(PROVIDED RECORDS)

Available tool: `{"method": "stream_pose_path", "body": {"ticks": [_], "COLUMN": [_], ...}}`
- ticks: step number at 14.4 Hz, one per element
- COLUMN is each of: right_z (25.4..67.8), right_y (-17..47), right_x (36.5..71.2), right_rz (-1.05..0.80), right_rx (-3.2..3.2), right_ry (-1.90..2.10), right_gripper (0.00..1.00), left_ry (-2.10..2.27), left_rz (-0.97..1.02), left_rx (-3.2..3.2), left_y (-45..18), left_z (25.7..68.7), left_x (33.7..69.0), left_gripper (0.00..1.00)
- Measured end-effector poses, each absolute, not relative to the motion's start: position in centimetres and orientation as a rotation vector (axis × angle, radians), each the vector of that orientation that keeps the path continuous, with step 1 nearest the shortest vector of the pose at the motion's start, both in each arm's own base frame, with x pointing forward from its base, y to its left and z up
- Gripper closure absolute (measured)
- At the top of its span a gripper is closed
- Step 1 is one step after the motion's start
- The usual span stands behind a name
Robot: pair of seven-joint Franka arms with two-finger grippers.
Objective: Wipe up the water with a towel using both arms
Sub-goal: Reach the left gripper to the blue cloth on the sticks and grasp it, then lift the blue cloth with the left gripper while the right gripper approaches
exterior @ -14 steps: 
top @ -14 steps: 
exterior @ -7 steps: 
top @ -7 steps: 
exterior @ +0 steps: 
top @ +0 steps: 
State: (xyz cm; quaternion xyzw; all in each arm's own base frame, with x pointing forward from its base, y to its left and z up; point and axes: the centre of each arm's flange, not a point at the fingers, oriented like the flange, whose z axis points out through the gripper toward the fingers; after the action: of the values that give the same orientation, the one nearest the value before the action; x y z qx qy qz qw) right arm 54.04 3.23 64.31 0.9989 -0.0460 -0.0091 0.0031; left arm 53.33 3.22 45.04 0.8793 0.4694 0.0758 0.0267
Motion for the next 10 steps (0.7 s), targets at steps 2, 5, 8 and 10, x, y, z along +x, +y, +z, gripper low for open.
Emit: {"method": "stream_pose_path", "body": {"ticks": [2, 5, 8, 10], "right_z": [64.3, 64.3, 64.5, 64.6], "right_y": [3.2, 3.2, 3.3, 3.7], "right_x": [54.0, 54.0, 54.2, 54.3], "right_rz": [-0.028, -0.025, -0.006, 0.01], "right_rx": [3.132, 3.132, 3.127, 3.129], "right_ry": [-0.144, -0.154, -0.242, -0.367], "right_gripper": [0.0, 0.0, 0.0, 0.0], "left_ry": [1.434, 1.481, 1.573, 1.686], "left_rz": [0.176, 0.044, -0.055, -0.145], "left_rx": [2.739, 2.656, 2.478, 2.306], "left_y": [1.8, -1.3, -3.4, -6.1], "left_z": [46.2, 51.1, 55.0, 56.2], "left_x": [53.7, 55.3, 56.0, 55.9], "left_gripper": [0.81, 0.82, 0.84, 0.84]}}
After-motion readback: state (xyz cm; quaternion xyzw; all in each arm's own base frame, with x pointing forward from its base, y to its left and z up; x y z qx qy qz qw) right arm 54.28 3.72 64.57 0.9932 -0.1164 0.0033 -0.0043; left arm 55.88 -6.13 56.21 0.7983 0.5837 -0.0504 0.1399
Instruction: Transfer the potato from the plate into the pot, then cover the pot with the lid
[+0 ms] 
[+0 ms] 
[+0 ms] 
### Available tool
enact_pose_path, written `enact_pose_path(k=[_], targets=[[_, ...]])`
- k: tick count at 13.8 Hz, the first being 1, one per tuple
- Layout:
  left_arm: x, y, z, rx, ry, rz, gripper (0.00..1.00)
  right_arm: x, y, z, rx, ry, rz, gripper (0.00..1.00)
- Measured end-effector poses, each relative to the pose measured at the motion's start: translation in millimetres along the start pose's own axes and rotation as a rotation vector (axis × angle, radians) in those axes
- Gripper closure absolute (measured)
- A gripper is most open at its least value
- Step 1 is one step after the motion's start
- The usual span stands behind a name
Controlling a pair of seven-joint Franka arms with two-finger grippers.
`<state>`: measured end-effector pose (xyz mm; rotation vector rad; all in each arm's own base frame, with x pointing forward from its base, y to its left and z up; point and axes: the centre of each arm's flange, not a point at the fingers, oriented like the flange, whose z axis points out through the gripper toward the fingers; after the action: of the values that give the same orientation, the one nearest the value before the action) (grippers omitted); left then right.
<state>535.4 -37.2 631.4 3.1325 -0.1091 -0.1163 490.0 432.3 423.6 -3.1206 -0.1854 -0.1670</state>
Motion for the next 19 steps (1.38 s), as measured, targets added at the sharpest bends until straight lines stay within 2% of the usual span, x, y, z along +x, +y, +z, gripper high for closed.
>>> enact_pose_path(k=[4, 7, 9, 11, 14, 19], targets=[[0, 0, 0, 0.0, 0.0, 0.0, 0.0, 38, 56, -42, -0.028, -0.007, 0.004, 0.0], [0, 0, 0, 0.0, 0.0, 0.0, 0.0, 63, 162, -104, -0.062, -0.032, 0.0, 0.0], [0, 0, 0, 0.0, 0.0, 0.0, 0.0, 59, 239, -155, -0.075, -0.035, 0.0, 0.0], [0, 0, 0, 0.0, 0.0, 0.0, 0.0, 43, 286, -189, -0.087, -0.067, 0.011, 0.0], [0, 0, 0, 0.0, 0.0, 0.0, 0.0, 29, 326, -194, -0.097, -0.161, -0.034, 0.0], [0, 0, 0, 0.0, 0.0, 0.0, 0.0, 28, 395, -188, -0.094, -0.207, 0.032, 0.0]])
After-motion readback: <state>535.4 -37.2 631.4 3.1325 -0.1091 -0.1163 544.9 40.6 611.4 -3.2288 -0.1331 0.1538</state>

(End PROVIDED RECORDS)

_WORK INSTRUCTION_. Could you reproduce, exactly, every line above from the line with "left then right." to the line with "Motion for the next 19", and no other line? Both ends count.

_ANSWER TO THIS TASK_.
`<state>`: measured end-effector pose (xyz mm; rotation vector rad; all in each arm's own base frame, with x pointing forward from its base, y to its left and z up; point and axes: the centre of each arm's flange, not a point at the fingers, oriented like the flange, whose z axis points out through the gripper toward the fingers; after the action: of the values that give the same orientation, the one nearest the value before the action) (grippers omitted); left then right.
<state>535.4 -37.2 631.4 3.1325 -0.1091 -0.1163 490.0 432.3 423.6 -3.1206 -0.1854 -0.1670</state>
Motion for the next 19 steps (1.38 s), as measured, targets added at the sharpest bends until straight lines stay within 2% of the usual span, x, y, z along +x, +y, +z, gripper high for closed.

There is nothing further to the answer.